◆ **Work request**
Pictures appear among the records below and must be omitted. Repeat exactly the lines from the line with "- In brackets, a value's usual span" to the line with "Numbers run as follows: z", both included.

:: Dataset entries ::

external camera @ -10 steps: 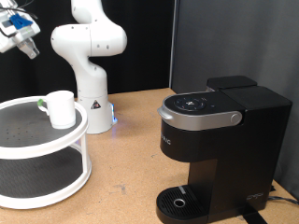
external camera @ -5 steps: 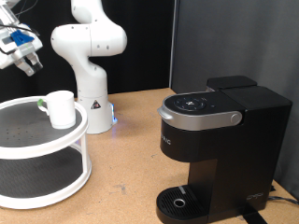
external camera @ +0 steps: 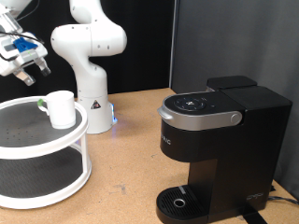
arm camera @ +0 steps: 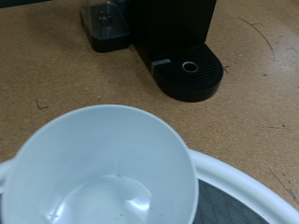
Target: Make a cup of coffee with the keurig machine
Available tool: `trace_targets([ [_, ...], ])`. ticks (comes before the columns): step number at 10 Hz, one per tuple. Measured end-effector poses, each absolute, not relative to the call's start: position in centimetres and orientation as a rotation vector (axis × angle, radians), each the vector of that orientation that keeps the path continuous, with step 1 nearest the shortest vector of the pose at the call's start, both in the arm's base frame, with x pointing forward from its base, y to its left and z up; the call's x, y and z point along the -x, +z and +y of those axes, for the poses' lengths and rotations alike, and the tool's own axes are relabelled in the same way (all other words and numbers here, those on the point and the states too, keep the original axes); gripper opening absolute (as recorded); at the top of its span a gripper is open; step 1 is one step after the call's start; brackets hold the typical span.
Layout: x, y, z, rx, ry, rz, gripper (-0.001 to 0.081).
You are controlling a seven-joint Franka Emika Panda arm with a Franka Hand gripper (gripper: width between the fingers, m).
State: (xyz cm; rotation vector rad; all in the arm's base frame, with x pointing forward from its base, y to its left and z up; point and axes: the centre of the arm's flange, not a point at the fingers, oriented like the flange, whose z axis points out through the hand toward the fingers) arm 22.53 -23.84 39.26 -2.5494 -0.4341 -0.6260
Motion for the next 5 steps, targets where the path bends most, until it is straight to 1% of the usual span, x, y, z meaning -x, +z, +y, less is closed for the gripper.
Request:
trace_targets([
  [1,-22.7,38.7,-23.6,2.559,-0.633,-0.415,0.0792],
  [3,-22.9,37.4,-23.1,2.575,-0.616,-0.398,0.0804],
  [5,-23.0,36.1,-22.9,2.591,-0.561,-0.398,0.0804],
])
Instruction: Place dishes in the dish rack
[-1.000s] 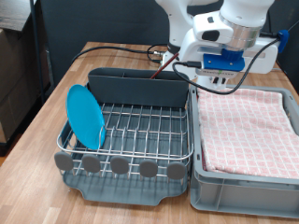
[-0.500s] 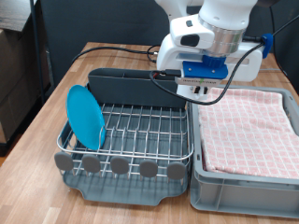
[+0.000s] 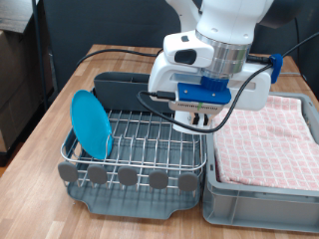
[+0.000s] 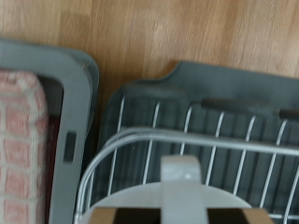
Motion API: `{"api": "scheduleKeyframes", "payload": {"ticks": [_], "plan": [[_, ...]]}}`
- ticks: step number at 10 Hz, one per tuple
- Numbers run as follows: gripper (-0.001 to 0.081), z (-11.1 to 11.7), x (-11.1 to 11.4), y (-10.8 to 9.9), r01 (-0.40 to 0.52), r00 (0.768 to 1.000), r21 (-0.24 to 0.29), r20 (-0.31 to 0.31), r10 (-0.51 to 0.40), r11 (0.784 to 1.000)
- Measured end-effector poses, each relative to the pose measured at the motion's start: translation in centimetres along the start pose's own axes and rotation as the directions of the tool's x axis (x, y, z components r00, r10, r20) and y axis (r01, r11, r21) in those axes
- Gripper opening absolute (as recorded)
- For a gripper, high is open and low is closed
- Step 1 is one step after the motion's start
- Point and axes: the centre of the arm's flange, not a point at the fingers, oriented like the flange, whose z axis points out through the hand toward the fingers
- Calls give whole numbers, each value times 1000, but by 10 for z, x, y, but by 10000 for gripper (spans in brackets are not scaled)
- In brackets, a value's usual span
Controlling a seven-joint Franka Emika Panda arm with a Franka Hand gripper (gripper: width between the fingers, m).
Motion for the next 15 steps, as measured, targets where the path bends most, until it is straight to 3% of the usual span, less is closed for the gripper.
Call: {"api": "scheduleKeyframes", "payload": {"ticks": [4,7,11,15], "plan": [[72,9,22,-20,51,999,30,-19,-50,998],[72,6,24,-20,32,999,31,-12,-31,999],[72,-5,32,-22,-11,1000,99,-12,12,995],[72,15,36,-23,-53,999,140,16,52,989]]}}
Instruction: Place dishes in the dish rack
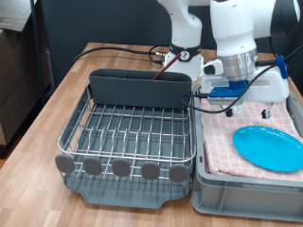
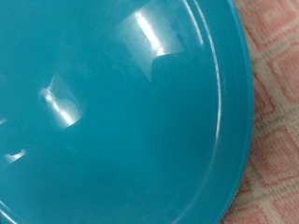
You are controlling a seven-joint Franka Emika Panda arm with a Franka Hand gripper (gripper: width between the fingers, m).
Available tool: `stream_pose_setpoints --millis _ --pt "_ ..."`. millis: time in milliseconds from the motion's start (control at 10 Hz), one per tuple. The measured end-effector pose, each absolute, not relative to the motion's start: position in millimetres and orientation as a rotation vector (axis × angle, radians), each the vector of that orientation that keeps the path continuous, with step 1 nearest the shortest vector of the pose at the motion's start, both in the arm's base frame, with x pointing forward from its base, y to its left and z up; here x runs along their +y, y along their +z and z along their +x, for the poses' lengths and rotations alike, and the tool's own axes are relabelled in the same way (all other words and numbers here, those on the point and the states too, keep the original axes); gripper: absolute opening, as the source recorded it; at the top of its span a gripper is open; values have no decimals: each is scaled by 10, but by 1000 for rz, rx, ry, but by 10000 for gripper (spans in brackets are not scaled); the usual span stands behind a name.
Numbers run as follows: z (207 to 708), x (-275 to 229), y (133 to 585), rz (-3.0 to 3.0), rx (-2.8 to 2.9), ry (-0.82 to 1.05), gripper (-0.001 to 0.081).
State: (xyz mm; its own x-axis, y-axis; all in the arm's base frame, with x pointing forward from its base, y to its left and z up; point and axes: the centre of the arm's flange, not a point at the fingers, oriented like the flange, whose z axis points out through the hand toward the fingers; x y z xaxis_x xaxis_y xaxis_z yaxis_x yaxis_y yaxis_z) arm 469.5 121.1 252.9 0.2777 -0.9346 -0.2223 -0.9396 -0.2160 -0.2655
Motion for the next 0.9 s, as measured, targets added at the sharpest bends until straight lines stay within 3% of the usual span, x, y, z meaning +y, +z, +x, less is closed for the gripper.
stream_pose_setpoints --millis 900 --pt "4675 1373 2276 -2163 1653 28 803"
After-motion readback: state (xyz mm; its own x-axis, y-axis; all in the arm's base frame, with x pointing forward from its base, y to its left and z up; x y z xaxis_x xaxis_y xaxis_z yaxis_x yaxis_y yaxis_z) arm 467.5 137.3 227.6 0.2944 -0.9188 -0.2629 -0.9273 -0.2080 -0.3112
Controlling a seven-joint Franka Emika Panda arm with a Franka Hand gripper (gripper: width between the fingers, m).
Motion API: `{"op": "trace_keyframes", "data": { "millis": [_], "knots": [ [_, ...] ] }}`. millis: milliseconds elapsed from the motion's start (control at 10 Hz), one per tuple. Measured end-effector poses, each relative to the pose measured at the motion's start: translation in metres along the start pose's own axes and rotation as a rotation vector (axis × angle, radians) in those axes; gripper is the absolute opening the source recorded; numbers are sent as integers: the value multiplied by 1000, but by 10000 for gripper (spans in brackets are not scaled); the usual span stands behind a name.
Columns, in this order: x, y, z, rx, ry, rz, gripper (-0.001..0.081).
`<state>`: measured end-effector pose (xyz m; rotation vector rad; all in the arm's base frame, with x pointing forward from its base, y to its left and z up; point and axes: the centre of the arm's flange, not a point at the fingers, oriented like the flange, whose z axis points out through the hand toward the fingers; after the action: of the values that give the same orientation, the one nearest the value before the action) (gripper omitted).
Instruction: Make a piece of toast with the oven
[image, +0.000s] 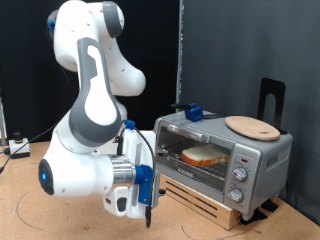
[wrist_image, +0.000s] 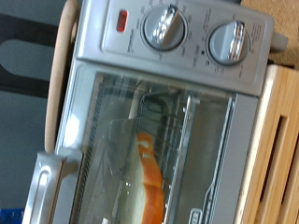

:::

◆ **Answer space**
- In brackets, a value's usual span
Controlling a seven-joint Franka Emika Panda arm with a Franka Hand gripper (gripper: width between the fingers, m).
Motion for the next 15 steps, as measured, targets where the path bends most, until it is straight to 3% of the usual span, less is closed for the gripper.
Call: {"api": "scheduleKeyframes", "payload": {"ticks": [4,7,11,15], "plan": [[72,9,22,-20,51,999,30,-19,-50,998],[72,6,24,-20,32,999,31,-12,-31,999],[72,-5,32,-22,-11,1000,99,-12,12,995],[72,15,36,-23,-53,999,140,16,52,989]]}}
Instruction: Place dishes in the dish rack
You are controlling a seven-joint Franka Emika Panda arm with a Franka Hand gripper (gripper: width between the fingers, m).
Available tool: `stream_pose_setpoints --millis _ --pt "_ ..."`. millis: time in milliseconds from the motion's start (control at 10 Hz), one per tuple. The measured end-effector pose, each absolute, not relative to the motion's start: position in millimetres and orientation as a rotation vector (axis × angle, radians), each the vector of that orientation that keeps the path continuous, with step 1 nearest the shortest vector of the pose at the motion's start, both in the arm's base frame, with x pointing forward from its base, y to its left and z up; here x runs along their +y, y along their +z and z along their +x, for the poses' lengths and rotations alike, and the tool's own axes are relabelled in the same way (all other words and numbers here, those on the point and the states too, keep the original axes); gripper: absolute opening, as the source recorded it; at the top of its span a gripper is open; values have no decimals: each is scaled by 10, but by 1000 for rz, rx, ry, but by 10000 for gripper (spans in brackets are not scaled); the usual span stands behind a name.
Numbers run as follows: z (207 to 708), x (-275 to 229), y (133 to 585), rz (-3.0 to 3.0), rx (-2.8 to 2.9), ry (-0.82 to 1.05), gripper (-0.001 to 0.081).

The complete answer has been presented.